= TASK STATEMENT =
Using the material that follows, output exactly the lines from the one containing "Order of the" through the one containing "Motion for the", with both ends kept.

= DATA SHOWN =
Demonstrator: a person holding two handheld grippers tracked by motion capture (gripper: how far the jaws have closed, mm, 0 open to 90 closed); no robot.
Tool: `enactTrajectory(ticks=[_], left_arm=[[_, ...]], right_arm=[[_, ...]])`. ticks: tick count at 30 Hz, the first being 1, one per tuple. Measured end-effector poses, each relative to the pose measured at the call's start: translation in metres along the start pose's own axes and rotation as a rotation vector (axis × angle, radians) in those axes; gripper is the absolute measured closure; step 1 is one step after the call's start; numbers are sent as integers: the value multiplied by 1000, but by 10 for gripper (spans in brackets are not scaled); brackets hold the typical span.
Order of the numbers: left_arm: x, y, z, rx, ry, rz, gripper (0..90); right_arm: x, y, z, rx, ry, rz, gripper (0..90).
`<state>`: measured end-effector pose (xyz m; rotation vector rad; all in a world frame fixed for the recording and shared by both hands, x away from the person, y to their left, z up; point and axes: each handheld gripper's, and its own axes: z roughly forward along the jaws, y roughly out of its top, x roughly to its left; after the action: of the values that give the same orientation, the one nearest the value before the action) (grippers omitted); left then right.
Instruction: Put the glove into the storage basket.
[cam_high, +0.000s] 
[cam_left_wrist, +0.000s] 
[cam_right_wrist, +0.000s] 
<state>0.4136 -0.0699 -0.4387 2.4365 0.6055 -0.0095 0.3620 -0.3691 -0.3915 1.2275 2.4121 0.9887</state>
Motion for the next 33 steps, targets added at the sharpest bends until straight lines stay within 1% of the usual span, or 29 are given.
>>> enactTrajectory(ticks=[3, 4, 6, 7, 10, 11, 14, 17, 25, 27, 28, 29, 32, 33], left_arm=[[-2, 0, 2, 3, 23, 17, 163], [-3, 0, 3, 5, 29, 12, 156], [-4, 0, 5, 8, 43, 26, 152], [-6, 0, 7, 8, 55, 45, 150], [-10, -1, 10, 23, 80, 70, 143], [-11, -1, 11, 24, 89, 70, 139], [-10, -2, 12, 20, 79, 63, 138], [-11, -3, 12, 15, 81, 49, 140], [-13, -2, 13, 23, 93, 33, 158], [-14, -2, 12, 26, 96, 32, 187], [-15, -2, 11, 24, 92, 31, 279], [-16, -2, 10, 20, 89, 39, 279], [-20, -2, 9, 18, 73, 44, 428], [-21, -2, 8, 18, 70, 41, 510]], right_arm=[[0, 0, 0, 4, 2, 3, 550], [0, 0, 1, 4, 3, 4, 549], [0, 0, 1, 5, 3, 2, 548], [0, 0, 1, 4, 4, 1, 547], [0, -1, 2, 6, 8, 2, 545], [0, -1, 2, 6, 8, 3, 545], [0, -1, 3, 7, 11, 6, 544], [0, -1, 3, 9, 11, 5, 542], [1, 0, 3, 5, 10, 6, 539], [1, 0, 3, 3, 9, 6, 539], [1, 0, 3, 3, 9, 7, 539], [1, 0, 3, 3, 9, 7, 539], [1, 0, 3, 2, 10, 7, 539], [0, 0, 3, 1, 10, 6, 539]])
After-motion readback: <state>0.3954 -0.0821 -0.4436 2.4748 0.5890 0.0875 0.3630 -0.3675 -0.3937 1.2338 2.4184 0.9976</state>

= TASK RESPONSE =
Order of the numbers: left_arm: x, y, z, rx, ry, rz, gripper (0..90); right_arm: x, y, z, rx, ry, rz, gripper (0..90).
`<state>`: measured end-effector pose (xyz m; rotation vector rad; all in a world frame fixed for the recording and shared by both hands, x away from the person, y to their left, z up; point and axes: each handheld gripper's, and its own axes: z roughly forward along the jaws, y roughly out of its top, x roughly to its left; after the action: of the values that give the same orientation, the one nearest the value before the action) (grippers omitted); left then right.
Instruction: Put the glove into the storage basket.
[cam_high, +0.000s] 
[cam_left_wrist, +0.000s] 
[cam_right_wrist, +0.000s] 
<state>0.4136 -0.0699 -0.4387 2.4365 0.6055 -0.0095 0.3620 -0.3691 -0.3915 1.2275 2.4121 0.9887</state>
Motion for the next 33 steps, targets added at the sharpest bends until straight lines stay within 1% of the usual span, or 29 are given.

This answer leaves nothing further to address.